Brief
Which lines of the data contain the string "picture"? Show each of them.

Stored items from a collection
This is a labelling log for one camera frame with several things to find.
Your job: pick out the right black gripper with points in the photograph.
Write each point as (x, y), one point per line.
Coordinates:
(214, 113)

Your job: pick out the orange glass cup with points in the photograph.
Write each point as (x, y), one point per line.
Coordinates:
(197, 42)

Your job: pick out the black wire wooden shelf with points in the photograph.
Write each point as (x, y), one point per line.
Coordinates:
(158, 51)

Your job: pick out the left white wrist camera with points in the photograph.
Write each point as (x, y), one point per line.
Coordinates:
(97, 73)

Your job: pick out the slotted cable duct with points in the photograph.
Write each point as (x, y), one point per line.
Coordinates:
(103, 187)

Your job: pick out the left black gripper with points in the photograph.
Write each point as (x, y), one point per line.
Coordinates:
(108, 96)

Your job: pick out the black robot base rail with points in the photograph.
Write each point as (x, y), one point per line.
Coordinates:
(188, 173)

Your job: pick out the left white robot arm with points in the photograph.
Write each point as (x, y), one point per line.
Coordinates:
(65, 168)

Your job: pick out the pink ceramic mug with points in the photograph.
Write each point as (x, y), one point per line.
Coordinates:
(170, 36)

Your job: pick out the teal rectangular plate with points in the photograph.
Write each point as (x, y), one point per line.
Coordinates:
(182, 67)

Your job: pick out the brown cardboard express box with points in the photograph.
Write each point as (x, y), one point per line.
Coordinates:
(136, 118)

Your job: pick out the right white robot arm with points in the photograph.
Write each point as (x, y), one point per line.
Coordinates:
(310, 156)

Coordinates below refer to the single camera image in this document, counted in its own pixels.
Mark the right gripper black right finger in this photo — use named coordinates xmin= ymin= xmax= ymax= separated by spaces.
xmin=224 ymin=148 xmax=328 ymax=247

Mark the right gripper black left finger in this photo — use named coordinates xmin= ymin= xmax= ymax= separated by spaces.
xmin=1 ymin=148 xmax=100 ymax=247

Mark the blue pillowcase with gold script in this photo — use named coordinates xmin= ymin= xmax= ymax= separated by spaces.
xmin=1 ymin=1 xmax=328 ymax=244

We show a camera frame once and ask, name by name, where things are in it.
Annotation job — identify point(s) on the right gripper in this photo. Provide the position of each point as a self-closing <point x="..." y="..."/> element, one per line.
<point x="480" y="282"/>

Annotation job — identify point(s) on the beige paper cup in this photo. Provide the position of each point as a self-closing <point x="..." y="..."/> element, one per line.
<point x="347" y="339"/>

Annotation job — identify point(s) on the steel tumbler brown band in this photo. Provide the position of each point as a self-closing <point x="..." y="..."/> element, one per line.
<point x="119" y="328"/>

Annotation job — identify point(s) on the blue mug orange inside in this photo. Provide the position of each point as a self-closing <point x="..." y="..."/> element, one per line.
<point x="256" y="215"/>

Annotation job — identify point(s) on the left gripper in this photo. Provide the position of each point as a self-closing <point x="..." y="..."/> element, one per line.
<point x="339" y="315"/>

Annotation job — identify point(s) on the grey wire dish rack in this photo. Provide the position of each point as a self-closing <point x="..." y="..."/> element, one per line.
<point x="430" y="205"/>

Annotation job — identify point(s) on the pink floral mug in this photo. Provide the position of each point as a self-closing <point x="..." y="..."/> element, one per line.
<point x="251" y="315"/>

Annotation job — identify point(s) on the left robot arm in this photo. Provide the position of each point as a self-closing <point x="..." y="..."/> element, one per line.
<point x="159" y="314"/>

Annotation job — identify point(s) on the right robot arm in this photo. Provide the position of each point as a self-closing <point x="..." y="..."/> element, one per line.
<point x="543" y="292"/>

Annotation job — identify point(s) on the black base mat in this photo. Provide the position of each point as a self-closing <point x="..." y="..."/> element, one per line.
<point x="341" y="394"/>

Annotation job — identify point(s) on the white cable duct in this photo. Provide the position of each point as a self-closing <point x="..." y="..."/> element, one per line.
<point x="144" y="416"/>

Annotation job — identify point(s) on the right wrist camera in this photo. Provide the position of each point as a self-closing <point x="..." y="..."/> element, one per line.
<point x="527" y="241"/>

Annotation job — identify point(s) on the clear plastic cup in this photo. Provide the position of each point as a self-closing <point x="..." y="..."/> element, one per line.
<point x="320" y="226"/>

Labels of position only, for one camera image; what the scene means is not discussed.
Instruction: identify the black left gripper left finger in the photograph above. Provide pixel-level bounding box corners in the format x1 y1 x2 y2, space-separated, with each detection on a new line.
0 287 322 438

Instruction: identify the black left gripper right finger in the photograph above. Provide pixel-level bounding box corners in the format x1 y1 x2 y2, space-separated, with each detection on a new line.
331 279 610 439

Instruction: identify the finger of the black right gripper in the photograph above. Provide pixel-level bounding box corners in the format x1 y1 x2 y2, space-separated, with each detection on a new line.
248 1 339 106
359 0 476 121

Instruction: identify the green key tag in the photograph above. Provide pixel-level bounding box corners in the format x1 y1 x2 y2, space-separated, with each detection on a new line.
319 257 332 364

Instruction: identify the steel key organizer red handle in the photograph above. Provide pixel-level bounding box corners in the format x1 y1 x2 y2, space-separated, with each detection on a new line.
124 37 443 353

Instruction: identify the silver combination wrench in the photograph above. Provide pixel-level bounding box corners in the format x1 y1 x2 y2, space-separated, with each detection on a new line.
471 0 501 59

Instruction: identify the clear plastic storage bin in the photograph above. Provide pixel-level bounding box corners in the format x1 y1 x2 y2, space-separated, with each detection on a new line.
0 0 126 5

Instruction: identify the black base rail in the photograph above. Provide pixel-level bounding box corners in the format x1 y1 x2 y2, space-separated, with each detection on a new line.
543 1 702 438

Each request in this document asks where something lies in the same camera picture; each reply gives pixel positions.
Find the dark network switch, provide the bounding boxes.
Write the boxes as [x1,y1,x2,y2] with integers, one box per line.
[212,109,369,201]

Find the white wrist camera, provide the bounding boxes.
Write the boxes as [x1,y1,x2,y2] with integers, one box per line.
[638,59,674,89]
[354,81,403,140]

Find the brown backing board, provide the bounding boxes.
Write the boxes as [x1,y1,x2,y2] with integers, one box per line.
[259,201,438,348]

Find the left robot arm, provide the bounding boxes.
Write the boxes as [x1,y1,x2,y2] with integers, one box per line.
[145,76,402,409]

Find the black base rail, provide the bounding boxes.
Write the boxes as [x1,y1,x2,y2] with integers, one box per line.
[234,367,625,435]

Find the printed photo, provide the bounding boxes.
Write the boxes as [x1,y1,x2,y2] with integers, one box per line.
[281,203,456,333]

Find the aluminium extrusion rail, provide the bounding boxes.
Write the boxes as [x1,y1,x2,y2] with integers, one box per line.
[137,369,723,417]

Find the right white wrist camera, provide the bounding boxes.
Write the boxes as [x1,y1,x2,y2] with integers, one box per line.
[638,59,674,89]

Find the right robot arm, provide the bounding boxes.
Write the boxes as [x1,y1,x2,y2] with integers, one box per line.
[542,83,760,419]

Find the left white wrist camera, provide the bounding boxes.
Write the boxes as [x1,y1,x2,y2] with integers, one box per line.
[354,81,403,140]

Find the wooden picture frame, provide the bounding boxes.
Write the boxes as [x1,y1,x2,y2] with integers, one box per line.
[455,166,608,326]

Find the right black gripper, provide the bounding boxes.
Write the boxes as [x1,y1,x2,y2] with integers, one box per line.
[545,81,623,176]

Answer for this exercise
Each request in this document asks where something lies in the same camera picture; each reply gives pixel positions.
Find the wooden picture frame, provide the bounding boxes.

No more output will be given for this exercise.